# Instructions to follow
Filter the data below for the string "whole" and copy each matching line.

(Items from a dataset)
* * * * * * *
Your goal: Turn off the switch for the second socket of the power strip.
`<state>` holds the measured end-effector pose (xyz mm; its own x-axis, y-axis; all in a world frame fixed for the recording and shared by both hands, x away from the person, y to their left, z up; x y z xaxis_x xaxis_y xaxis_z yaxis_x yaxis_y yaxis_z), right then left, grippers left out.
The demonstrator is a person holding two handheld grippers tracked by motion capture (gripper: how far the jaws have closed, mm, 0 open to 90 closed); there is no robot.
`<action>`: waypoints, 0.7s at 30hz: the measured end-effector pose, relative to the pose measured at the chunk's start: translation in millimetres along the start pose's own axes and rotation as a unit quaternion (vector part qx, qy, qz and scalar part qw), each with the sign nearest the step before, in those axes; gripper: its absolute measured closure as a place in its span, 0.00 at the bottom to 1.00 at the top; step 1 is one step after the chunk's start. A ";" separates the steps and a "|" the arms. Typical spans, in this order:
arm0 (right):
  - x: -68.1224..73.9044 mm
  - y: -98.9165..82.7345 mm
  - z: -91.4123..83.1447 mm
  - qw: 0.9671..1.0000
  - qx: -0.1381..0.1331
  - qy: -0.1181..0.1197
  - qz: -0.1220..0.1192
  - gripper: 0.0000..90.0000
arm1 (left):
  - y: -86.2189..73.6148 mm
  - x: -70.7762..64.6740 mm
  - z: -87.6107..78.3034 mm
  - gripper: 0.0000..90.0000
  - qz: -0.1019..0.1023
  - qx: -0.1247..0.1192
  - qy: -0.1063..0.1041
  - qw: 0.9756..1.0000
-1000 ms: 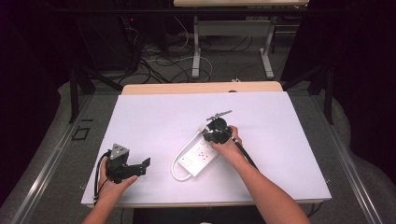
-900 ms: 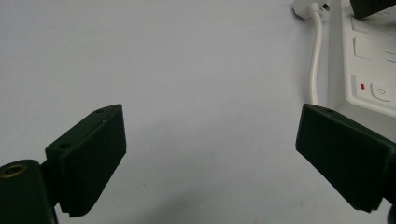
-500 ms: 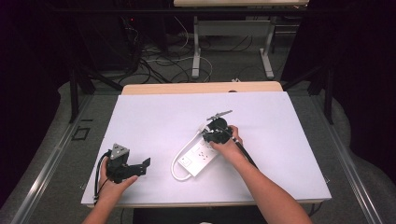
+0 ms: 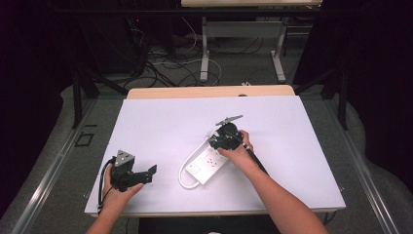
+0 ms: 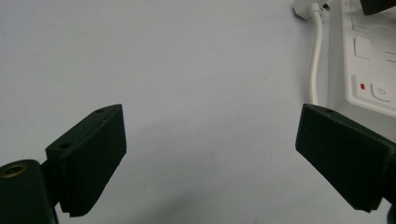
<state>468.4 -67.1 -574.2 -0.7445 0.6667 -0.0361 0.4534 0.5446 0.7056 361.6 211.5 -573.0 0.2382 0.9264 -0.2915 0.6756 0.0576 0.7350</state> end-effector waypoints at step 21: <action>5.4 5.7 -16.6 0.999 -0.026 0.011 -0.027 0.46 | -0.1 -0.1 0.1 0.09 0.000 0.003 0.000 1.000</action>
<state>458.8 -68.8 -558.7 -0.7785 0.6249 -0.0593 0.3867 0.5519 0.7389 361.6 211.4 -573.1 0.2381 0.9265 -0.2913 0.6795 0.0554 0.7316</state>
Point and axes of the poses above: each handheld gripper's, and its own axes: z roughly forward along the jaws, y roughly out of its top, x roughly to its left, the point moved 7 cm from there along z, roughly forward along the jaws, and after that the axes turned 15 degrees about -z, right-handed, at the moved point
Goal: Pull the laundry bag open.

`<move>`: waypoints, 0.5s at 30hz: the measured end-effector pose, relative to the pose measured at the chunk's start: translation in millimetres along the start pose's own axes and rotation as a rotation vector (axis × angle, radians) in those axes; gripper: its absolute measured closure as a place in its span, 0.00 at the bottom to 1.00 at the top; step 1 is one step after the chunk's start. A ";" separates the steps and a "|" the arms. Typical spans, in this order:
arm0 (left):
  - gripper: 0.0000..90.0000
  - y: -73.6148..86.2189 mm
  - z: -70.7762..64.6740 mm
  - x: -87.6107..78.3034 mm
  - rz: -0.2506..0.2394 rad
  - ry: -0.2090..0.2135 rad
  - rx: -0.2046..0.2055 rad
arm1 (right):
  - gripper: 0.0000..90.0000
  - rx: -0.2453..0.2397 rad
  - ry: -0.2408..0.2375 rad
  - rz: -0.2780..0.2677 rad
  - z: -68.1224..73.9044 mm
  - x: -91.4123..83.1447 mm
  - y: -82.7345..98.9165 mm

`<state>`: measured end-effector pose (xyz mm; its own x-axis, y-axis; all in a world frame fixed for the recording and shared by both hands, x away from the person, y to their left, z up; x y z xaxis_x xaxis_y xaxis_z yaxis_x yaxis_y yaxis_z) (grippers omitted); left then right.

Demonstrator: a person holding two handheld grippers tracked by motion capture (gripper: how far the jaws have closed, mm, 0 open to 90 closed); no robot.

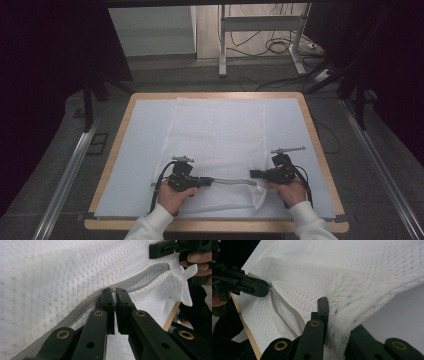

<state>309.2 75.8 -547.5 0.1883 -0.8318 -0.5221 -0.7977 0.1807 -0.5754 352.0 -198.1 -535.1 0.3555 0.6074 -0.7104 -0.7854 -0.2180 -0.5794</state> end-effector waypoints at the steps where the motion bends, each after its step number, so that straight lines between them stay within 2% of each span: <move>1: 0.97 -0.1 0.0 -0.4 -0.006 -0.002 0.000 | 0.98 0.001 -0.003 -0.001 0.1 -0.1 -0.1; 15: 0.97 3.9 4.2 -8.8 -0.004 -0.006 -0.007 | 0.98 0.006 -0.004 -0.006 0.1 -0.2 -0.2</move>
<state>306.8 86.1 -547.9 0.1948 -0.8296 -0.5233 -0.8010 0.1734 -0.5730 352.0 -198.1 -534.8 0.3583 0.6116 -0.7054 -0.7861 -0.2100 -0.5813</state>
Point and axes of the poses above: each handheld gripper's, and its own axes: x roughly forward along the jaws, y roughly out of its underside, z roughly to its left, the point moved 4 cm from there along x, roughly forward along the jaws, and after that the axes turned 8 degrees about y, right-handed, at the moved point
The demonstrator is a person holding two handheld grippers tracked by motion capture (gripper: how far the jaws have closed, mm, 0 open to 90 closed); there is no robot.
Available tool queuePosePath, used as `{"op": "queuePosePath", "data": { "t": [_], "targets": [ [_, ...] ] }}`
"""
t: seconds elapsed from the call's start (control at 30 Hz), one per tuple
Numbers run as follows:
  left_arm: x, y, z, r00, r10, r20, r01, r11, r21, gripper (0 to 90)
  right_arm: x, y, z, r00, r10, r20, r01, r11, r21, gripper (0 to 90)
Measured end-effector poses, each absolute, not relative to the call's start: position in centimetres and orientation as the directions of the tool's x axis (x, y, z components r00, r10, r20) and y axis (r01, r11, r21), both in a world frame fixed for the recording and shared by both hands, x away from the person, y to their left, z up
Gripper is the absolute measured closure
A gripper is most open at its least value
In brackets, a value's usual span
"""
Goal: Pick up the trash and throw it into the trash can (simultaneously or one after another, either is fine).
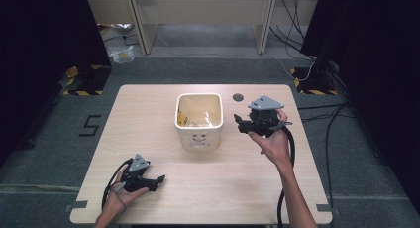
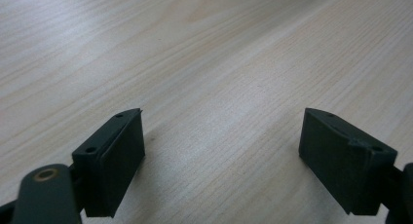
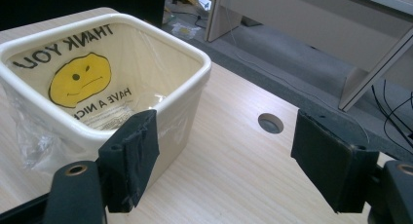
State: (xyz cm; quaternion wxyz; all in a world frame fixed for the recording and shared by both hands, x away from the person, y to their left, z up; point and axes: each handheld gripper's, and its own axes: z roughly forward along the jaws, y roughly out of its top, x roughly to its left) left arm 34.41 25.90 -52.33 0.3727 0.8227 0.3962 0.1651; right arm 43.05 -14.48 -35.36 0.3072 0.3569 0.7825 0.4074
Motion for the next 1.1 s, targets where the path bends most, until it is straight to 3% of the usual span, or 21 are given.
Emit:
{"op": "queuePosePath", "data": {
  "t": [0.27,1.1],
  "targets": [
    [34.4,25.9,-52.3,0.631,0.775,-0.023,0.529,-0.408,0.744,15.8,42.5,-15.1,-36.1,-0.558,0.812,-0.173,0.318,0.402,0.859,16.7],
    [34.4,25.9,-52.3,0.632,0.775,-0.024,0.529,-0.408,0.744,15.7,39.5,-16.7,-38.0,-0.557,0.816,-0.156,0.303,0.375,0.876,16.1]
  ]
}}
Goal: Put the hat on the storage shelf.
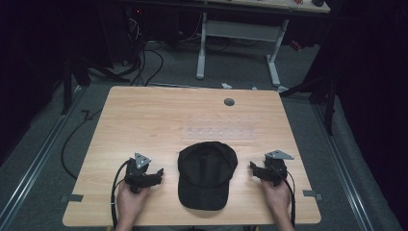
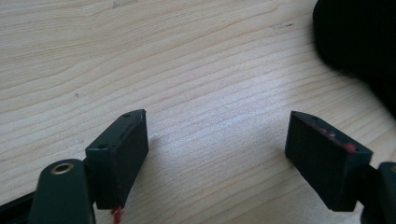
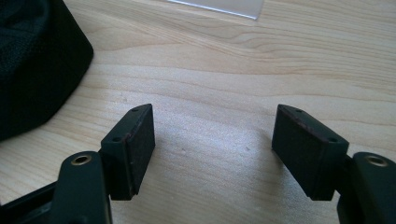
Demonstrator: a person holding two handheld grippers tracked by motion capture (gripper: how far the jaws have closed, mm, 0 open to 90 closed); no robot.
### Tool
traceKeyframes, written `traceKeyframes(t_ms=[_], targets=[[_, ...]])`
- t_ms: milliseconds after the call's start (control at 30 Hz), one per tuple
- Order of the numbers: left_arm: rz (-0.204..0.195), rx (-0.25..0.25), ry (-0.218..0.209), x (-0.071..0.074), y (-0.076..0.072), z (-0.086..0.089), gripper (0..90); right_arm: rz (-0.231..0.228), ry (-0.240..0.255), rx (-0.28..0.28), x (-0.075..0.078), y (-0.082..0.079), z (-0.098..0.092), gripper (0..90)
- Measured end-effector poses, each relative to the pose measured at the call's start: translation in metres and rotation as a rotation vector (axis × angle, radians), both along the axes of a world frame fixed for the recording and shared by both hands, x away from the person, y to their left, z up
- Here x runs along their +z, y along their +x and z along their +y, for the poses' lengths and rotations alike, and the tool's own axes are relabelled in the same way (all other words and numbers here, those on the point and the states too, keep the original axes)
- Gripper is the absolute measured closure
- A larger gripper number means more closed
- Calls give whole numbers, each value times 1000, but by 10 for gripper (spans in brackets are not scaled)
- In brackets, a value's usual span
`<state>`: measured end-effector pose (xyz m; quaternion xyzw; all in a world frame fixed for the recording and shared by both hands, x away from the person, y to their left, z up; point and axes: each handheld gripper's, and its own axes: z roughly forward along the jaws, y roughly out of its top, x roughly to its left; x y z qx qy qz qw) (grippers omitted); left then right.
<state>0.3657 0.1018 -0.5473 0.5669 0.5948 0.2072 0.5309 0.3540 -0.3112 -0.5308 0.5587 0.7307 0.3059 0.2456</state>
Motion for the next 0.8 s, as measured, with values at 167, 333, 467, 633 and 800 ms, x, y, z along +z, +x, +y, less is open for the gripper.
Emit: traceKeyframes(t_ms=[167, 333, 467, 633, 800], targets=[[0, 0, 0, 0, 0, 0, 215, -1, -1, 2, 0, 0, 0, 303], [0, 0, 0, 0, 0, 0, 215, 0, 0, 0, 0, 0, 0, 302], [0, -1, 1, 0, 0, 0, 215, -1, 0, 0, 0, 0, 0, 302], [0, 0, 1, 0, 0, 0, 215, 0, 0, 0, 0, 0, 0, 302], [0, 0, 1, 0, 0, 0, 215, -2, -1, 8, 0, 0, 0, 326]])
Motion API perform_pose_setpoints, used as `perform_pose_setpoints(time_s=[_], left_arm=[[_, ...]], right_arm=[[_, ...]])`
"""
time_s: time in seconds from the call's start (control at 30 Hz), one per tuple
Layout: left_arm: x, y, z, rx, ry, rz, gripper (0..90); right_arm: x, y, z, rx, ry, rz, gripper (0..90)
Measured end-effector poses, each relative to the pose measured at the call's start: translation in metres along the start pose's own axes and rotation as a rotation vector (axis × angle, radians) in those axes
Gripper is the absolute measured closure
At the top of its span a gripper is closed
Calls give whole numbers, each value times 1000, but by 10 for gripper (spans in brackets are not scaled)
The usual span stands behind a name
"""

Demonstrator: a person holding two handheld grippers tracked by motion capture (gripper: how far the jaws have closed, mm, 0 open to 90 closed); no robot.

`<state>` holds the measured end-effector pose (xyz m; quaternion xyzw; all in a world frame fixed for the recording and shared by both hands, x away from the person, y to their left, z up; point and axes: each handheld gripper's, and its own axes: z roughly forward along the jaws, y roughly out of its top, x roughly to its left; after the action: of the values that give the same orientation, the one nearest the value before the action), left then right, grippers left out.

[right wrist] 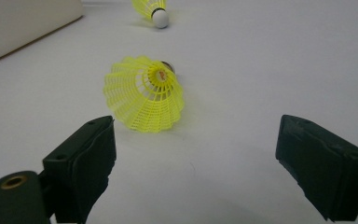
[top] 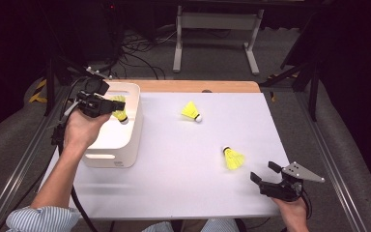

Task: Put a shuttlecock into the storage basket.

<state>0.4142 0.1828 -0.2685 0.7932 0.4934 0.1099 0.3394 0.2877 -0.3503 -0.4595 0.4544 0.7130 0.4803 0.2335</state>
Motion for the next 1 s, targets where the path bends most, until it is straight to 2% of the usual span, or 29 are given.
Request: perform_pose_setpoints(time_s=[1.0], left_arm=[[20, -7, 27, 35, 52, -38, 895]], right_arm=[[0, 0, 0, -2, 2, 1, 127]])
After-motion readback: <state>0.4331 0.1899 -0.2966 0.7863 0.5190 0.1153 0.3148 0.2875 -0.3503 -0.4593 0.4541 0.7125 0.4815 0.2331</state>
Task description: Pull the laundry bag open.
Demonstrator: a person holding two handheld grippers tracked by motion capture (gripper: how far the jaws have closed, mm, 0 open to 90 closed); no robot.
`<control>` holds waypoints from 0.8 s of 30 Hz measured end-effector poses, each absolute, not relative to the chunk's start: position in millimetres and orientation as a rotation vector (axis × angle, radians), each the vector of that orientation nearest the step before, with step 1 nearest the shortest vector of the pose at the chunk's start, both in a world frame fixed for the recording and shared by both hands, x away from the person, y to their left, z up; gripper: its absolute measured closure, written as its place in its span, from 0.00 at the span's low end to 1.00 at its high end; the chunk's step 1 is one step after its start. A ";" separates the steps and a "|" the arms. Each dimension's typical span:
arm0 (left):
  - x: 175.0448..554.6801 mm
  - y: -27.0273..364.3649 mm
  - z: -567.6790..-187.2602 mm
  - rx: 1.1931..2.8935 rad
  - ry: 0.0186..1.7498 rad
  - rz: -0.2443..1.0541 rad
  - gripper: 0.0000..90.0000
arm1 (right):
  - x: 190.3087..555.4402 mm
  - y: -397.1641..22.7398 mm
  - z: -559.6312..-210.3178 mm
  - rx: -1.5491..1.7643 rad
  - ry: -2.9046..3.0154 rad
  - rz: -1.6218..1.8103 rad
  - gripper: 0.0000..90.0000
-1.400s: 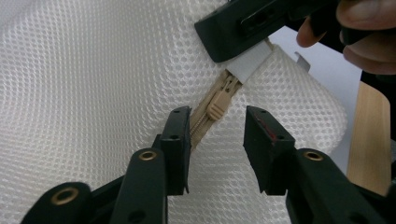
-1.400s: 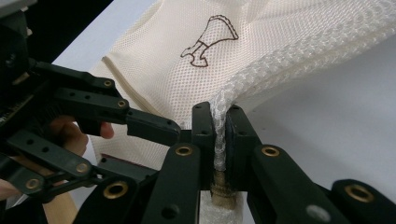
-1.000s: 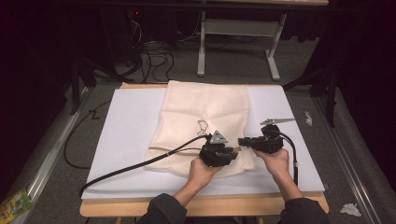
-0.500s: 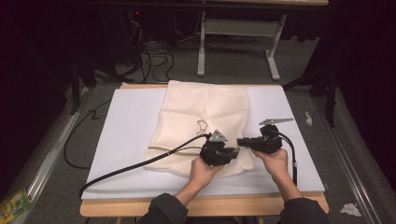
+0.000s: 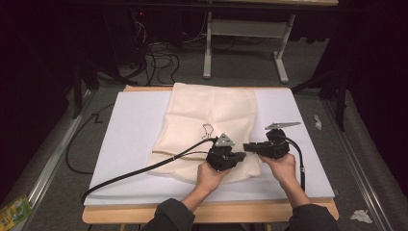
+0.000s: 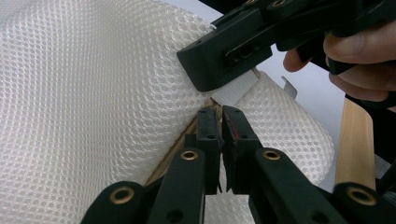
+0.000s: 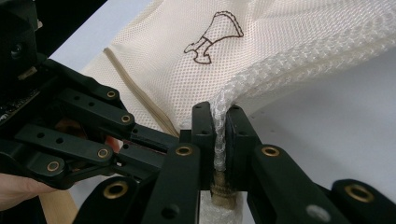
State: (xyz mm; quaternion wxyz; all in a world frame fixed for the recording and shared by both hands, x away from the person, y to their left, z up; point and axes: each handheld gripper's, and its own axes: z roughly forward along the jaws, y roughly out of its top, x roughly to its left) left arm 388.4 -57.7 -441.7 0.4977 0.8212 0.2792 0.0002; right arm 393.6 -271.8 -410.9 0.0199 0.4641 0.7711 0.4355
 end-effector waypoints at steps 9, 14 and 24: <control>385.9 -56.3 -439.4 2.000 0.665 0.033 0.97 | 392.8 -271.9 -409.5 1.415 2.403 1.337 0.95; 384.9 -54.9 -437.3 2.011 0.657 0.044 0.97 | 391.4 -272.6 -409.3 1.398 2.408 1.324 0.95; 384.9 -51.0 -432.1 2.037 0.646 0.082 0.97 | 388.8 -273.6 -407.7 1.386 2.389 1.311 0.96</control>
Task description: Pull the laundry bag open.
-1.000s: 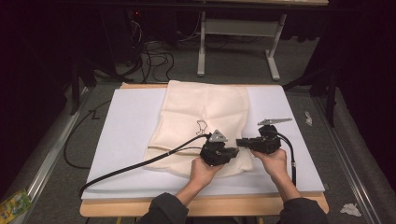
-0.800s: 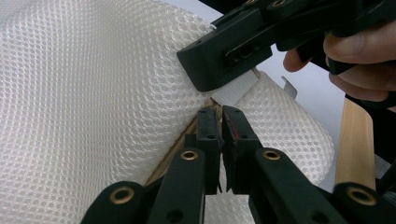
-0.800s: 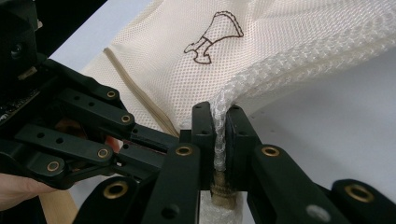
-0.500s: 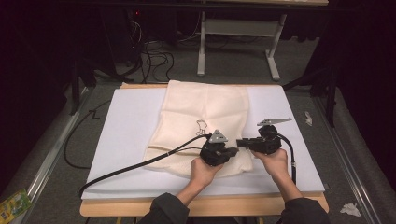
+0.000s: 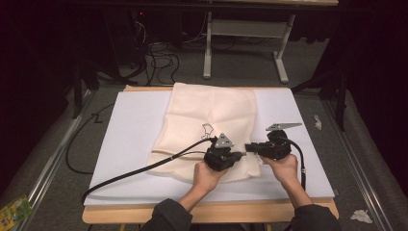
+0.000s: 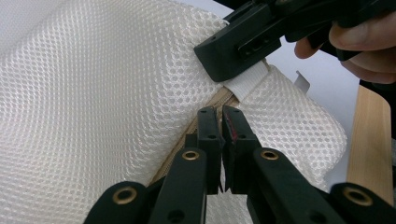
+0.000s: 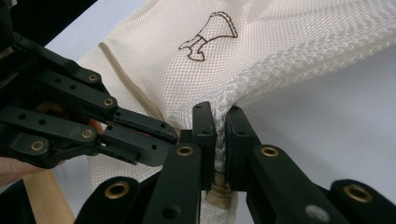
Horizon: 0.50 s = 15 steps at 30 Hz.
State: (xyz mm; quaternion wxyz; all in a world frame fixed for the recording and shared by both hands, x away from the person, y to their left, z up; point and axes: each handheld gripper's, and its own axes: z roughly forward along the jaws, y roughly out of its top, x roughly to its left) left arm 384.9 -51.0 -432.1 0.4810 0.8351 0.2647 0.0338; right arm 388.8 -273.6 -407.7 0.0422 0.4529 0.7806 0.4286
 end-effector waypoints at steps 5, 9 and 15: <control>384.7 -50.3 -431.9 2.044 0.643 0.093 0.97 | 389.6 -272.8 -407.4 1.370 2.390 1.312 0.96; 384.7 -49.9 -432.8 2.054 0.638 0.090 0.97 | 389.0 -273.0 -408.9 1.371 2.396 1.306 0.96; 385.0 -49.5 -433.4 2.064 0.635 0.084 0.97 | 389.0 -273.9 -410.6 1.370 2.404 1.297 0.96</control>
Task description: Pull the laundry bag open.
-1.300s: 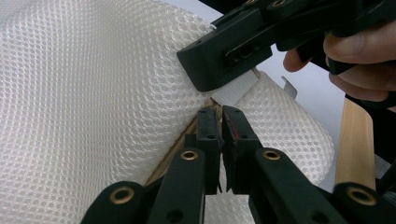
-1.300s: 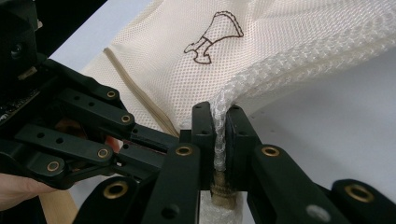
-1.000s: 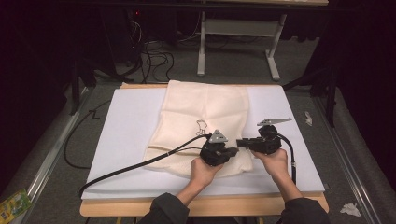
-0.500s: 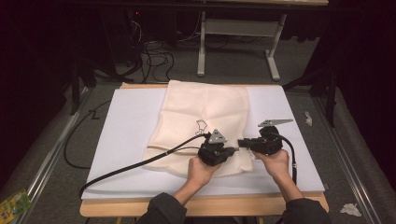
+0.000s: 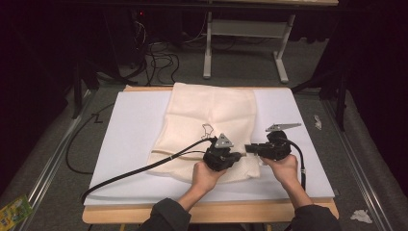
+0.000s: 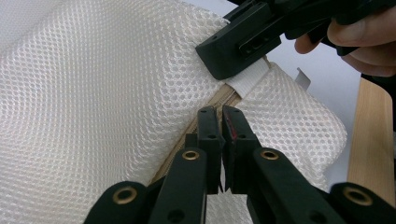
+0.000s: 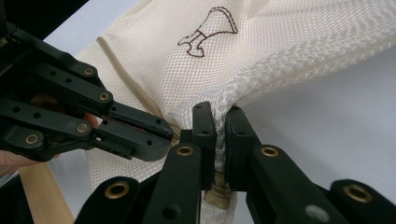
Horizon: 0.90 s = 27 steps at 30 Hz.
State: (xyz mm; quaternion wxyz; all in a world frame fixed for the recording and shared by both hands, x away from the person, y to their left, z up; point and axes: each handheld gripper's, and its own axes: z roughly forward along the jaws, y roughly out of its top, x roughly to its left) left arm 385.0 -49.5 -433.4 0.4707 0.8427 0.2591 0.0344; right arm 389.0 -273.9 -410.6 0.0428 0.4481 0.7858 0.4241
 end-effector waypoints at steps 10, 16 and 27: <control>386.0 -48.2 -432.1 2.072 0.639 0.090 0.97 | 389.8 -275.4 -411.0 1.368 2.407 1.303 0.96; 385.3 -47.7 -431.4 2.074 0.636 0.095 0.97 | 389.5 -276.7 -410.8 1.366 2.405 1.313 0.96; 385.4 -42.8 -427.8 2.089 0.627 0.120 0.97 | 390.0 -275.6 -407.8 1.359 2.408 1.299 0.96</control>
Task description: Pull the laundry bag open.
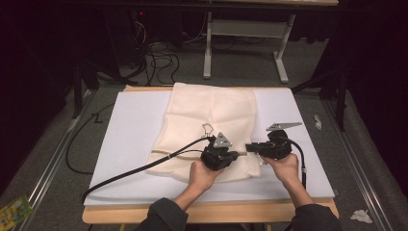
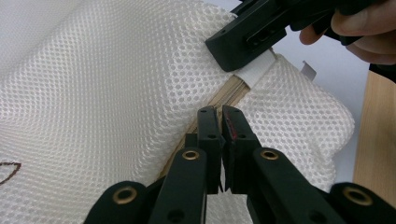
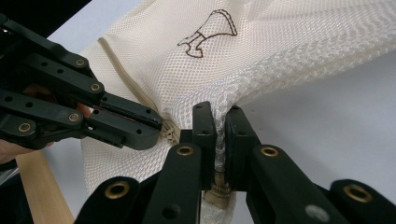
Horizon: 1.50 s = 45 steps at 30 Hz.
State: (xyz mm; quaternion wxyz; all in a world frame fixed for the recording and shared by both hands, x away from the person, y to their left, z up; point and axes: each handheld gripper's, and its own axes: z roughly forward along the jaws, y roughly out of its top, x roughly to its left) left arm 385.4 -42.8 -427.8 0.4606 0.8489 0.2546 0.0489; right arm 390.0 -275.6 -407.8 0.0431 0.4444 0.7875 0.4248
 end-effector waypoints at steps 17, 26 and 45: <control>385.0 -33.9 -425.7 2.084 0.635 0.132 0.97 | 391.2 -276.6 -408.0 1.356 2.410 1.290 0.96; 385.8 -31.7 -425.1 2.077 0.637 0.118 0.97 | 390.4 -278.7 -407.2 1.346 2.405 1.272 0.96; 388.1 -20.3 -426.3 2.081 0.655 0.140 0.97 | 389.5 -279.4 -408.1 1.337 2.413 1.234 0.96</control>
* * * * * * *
# Result for this exercise
- Calls give whole numbers, each value times 1000, but by 10 for gripper (spans in brackets are not scaled)
Calls give whole numbers, each value times 1000, but by 10 for gripper (spans in brackets are not scaled)

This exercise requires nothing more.